Ectopic and non-viable pregnancy 

After the release of the Dobbs decision, many patients and providers worried that the legislation would not provide abortion exceptions for ectopic pregnancies and other life-threatening conditions.   

Both executive orders and statements from the U.S. Department of Health and Human Services have ensured providers that they are protected when providing emergency care to patients with dangerous medical conditions related to pregnancy.  

Some states have further clarified their laws to take this into consideration. These new definitions state that ‘abortion’ does not describe a procedure to remove a pregnancy that is spontaneously incapable of continuing to term in cases where their provider believes the mother’s life to be in jeopardy.  

Even so, this adds an extra level of emergency decision-making for healthcare professionals working in a highly regulated state. 

Dangers and risks 

Another common myth is that elective abortions carry no dangers or risks. While many patients may have had abortions managed by medical providers and healed, many other patients report infertility issues or uterine scarring, particularly after surgical abortions.  

There are risks and dangers to every medical intervention, as well as risks associated with forgoing some medical interventions. In a medicated abortion, common side effects include gastrointestinal upset, nausea, cramping, bleeding. Infections can still occur, and there remains a chance that the abortion fails, and the patient remains pregnant. 

In a procedural abortion, risks include perforation of the uterus and laceration or physical damage to the cervix.

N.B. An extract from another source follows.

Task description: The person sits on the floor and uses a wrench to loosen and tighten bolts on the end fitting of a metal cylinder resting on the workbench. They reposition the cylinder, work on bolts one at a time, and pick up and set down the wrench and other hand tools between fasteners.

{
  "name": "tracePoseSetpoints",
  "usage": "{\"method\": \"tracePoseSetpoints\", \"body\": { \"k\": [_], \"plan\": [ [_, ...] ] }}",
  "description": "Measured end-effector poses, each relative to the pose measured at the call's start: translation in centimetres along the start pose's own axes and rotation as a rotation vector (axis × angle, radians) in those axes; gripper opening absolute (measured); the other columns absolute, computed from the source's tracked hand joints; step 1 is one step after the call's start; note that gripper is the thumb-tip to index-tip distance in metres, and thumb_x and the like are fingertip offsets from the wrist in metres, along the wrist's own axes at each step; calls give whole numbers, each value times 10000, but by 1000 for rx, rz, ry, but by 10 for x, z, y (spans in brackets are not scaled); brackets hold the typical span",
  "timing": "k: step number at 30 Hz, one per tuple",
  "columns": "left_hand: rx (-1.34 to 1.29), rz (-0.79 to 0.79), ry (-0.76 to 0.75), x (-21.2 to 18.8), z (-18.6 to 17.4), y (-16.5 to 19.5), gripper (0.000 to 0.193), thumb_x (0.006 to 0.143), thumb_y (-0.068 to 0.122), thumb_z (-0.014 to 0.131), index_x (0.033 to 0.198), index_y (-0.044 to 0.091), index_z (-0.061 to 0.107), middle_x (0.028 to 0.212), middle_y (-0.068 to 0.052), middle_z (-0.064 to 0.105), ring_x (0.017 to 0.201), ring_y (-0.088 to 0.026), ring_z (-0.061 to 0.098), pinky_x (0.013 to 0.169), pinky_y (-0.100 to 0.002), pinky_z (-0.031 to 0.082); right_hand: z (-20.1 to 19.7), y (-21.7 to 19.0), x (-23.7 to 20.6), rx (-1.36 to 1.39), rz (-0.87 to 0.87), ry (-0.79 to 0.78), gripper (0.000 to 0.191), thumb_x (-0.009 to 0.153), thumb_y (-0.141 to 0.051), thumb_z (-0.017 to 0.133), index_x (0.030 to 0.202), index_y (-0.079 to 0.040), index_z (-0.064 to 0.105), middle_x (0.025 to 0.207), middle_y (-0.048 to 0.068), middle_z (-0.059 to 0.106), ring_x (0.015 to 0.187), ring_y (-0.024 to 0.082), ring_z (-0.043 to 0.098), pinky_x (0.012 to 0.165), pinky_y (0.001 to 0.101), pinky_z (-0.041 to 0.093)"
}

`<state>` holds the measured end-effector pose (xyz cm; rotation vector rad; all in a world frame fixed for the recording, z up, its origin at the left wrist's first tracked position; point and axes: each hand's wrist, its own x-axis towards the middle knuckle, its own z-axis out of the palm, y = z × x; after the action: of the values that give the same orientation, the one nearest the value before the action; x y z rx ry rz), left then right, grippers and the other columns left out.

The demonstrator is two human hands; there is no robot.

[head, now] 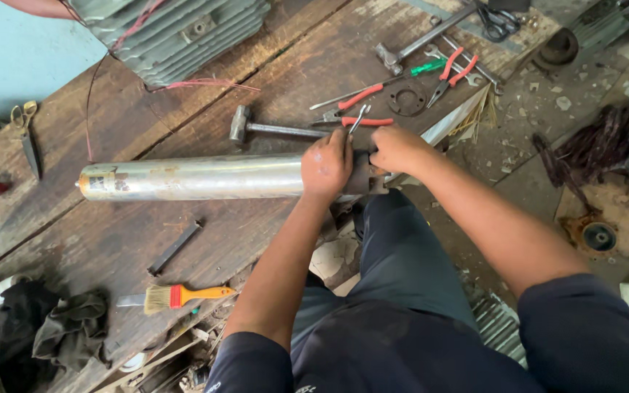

Each of these complications occur in less than 1% of procedures. However, there is also the risk of infection and bleeding. 

After the uterus is instrumented with any type of curetting procedure, long-term risks include the formation of synechiae, or little scar tissues. This may or may not affect future fertility.  

Another potential complication correlating to abortion procedures like dilation and evacuation (D&E) is called Asherman’s. In this rare condition, buildup of adhesions in the uterus can cause pain, changes in menstrual patterns, and fertility issues later in the patient’s life. 

Mental and emotional health 

Decisions touching reproduction and pregnancy can be life-altering, with impacts on a patient’s emotional and mental health. Though most states do not allow advanced practice nurses to independently provide abortions, nursing professionals are nevertheless responsible for providing their patients with the best care based on their health needs.  

According to the American Nurses Association, nurses must provide their patients with comprehensive and unbiased education as to all options about sexual and reproductive health. However, “Nurses have the right to refuse to participate in sexual reproductive healthcare (SRC) care based on ethical grounds, as long as patient safety is assured, and alternative sources of care have been arranged.” (ANA, 2022) 

Education and advocacy 

Nurses play a huge role in education and advocacy. As the nation continues to feel the ripples of Dobbs, preventing unintended pregnancies becomes an absolute priority for healthcare educators. 

Despite shifting legislation, reproductive health misinformation, and heightened political rhetoric around issues of SRC, nurses continue to care for their patients with respect, competence, and compassion.